* **YOUR GOAL**:
Return every line below as is, leaving out the pictures.

::: DATASET SECTION :::

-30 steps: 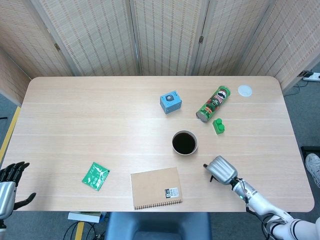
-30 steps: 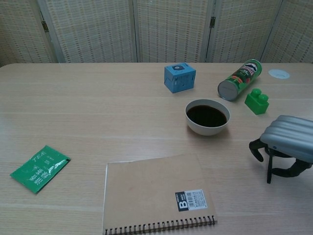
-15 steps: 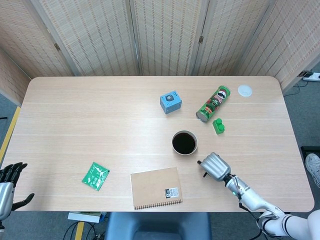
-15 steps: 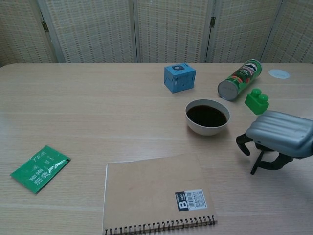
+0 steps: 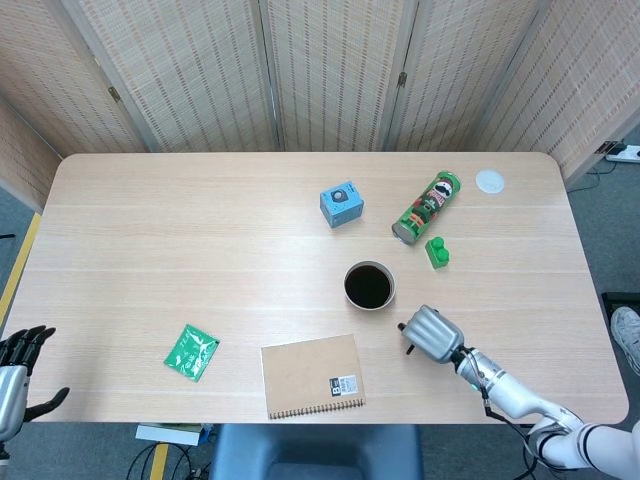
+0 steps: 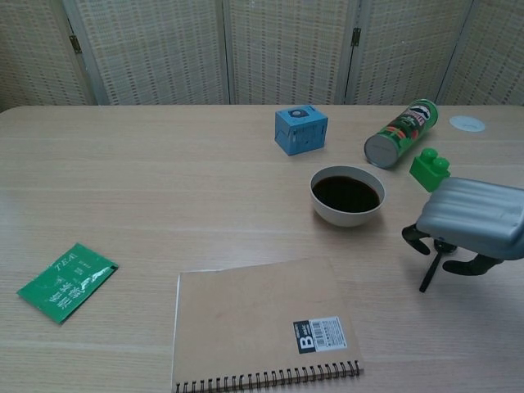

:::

* **TASK OUTPUT**:
-30 steps: 
-30 steps: 
-15 steps: 
-15 steps: 
+0 steps: 
+0 steps: 

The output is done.